WASHINGTON, D.C. — On March 29, 2023, the U.S. Senate Committee on Environment and Public Works will hold a hearing on the U.S. Environmental Protection Agency’s (EPA) final Good Neighbor Rule to reduce harmful smog-forming pollution from power plants and other industrial facilities.

Below is the opening statement of Chairman Tom Carper (D-Del.), as prepared for delivery:

“Today, we are here to discuss the Environmental Protection Agency’s recently finalized Good Neighbor Plan—a topic that is personal to me and the one million Delawareans I’m privileged to represent.

“Before examining the specifics of EPA’s Good Neighbor Rule, we need to first understand why addressing cross-state air pollution is especially important for downwind states.

“As many of us know, air pollution is bad for our health, bad for our planet and bad for business, creating real economic hardship for communities that breathe dirty air.

“In Delaware, we have made great strides in cleaning up our state’s air pollution over many years. We have invested millions of dollars in clean air and energy technologies. Yet, despite all of our efforts, some parts of Delaware still do not meet EPA’s health standards for air quality. 

“Why, you may ask? Well, what some people forget is that air pollution knows no state boundary. Pollution from sources in one state does not just stop at the border. The pollution controls—or lack thereof—in some states impact the air quality in others.

“And, as it turns out, a number of upwind states have not made the same clean technology investments, or they have refused to operate the technology full-time that has already been installed. 

“For too long, many Americans living in downwind states have suffered in part because upwind neighboring states won’t clean up their ozone pollution.

“According to EPA, ozone pollution, also known as smog, is one of the most prevalent cross-state air pollutants in the United States. For those that may not know, ozone pollution chokes and inflames peoples’ airways.

“Ozone is particularly dangerous for children, the elderly and people with lung diseases like asthma. The pollutant can also travel hundreds and, sometimes, even thousands of miles. Left unchecked, ozone can cost Americans billions of dollars every year in health care costs and missed work days, not to mention lives lost.

“The effects of this cross-state pollution on downwind states are staggering. For example, emissions from other states account for 94 percent of ozone pollution in Delaware. That means no matter how hard we work to protect our communities from dirty, smoggy air, the vast majority of air pollution lies outside of our state’s control.

“As my colleagues have heard me say, when I was privileged to serve as Governor of Delaware, I could have shut down every emission source in our state’s economy, and we would still have been out of attainment of ozone air health standards. This was due to upwind states’ dirty emissions. Downwind states need cooperation from our upwind neighbors and EPA to ever have healthy air to breathe. 

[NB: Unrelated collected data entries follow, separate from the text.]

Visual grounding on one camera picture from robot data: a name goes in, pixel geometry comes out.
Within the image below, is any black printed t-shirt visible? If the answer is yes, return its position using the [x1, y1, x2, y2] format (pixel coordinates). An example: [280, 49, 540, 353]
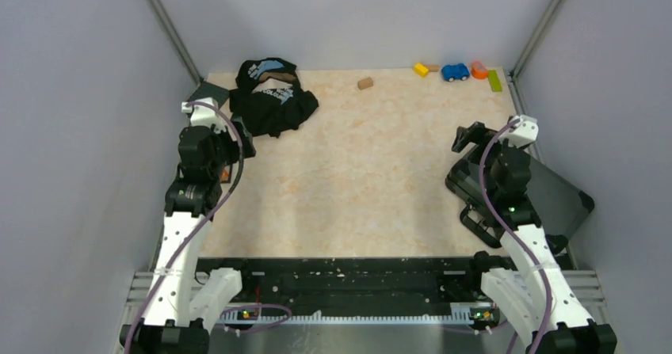
[229, 57, 319, 138]

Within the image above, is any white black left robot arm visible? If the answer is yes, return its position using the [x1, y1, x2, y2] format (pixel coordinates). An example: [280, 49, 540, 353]
[119, 97, 256, 353]

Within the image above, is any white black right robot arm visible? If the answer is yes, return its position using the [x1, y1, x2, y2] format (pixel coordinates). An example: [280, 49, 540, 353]
[445, 115, 617, 353]

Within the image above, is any black brooch display box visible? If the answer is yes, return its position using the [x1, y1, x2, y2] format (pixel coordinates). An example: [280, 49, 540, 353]
[220, 166, 232, 184]

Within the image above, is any green toy block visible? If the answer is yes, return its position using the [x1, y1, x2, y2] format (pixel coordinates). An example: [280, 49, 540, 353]
[487, 70, 502, 93]

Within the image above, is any dark grey building baseplate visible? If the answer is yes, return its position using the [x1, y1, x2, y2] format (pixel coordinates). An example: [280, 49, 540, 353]
[198, 81, 230, 108]

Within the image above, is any orange toy piece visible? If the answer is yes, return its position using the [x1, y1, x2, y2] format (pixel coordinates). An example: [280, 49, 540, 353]
[470, 61, 489, 80]

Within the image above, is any blue toy car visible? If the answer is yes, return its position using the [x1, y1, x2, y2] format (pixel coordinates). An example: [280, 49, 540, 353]
[441, 63, 471, 82]

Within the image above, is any yellow toy block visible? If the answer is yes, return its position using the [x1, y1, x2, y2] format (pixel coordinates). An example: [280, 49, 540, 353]
[413, 63, 430, 78]

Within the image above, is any black hard case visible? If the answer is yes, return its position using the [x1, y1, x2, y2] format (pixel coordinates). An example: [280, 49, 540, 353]
[445, 143, 595, 255]

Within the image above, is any brown wooden block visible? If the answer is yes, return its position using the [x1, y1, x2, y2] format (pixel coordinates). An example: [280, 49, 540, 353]
[357, 77, 374, 90]

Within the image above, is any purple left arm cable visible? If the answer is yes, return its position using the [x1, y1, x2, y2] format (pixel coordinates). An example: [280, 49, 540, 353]
[123, 101, 245, 354]

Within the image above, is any white cable duct strip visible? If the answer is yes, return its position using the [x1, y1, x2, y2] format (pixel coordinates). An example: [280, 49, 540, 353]
[216, 302, 493, 325]

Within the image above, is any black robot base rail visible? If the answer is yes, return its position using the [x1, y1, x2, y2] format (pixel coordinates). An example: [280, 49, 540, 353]
[196, 257, 486, 317]

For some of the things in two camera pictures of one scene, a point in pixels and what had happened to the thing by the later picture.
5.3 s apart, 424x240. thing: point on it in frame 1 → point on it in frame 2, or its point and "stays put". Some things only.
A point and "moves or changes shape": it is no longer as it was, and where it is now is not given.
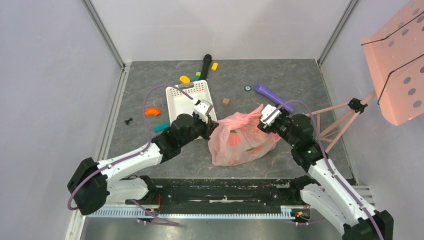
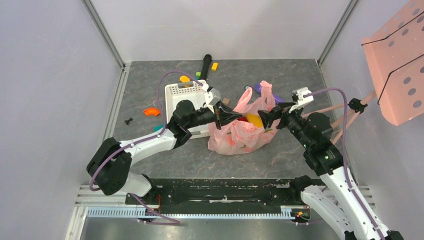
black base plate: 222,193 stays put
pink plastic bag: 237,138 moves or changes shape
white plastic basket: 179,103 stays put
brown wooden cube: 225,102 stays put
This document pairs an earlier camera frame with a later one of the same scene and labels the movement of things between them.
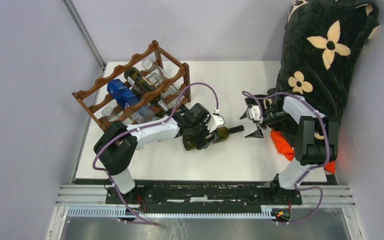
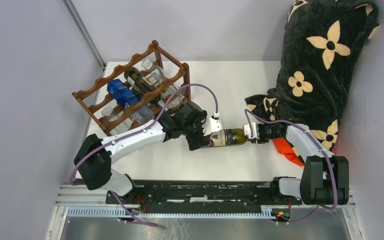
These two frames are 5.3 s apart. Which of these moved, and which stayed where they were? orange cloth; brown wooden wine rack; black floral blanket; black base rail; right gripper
Moved: right gripper
Stayed: brown wooden wine rack; orange cloth; black base rail; black floral blanket
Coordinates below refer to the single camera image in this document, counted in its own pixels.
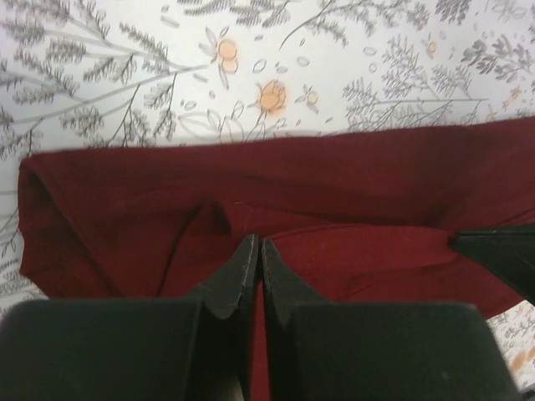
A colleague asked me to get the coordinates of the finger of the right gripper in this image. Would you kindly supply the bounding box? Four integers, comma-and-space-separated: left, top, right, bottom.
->
449, 224, 534, 303

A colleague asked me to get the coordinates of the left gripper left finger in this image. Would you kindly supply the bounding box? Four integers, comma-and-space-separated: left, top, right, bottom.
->
1, 236, 259, 400

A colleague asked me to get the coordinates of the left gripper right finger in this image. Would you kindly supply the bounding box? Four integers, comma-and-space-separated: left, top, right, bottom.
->
262, 240, 522, 400

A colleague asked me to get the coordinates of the dark red t shirt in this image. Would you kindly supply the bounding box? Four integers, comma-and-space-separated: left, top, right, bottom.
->
18, 118, 534, 400

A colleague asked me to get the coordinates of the floral patterned table mat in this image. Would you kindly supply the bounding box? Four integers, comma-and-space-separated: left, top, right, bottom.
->
0, 0, 535, 401

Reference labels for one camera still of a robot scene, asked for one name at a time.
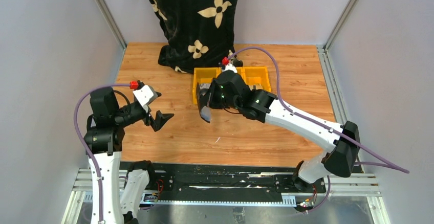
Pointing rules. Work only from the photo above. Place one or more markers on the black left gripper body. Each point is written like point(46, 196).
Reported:
point(148, 115)

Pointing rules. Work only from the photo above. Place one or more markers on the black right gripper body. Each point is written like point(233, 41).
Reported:
point(218, 100)

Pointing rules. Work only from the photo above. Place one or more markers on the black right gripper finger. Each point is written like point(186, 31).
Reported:
point(203, 102)
point(205, 112)

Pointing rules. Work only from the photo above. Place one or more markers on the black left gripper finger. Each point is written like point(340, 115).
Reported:
point(158, 122)
point(163, 116)

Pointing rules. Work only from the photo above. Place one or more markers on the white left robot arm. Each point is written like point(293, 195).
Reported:
point(103, 145)

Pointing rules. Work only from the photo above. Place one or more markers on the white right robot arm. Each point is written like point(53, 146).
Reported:
point(338, 141)

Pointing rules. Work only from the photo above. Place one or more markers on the yellow plastic bin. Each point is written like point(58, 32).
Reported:
point(254, 77)

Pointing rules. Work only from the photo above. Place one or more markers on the black floral blanket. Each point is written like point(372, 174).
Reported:
point(199, 33)

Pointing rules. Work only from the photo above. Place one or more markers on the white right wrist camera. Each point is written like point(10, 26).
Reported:
point(228, 66)

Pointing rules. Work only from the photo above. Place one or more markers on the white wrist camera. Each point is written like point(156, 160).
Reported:
point(228, 66)
point(143, 93)

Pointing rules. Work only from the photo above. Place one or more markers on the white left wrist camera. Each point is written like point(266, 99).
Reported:
point(143, 93)

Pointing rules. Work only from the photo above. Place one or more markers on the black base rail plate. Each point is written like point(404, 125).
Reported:
point(201, 183)

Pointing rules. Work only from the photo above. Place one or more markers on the aluminium frame rail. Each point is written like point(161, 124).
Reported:
point(111, 23)

“And, we aren’t alone. Delaware, like many states on the East Coast, including Maryland, sits at the end of what I like to call ‘America’s tailpipe.’ Most of the air pollution in our states comes from outside sources—such as power plants, factories and vehicles. 

“That’s why we need a national strategy to address pollutants like ozone. Fortunately, when writing our clean air laws, Democrats and Republicans alike were especially concerned with the plight of downwind states. Under the Clean Air Act’s direction, EPA has an obligation to forge partnerships with states and make sure everyone is doing their fair share to address cross-state pollution.

“And, that’s exactly what EPA did earlier this month when issuing the latest Good Neighbor Plan to help downwind states clean up smog pollution—really to follow the ‘Golden Rule’—and ensure states treat their neighbors the way they would like to be treated.

“In addition to being justified morally, EPA’s science-based rule has well-defined economic and health benefits. For example, this rule will create up to $13 billion in annual net benefits and healthier air for an estimated 80 million people who live downwind. That means fewer missed days of work and school, fewer emergency room visits and fewer premature deaths.

“These reductions are also achievable. In fact, many upwind polluters already have the necessary pollution controls installed but have chosen not to run them full-time. Under EPA’s rule, the more than 270 power plant units with these controls will have to run them full-time by 2024. To me, that’s not an undue burden on upwind states. It’s basic fairness and common sense.

“The other upwind polluters will simply have to install the air pollution controls that are already required in many downwind states.

“Let me close by saying that while it’s easy to get wrapped up in numbers and statistics when talking about EPA regulations, the Good Neighbor Rule is about basic fairness. It’s about protecting Americans who are breathing dirty air that’s coming from neighboring states.

“As a recovering Governor, I know firsthand how deadly and costly out-of-state air pollution is for us in Delaware, and we are not alone. So, on behalf of all Americans, especially the more than 25 million children and adults in our country living with asthma, I say thank you to EPA for the new Good Neighbor Rule.”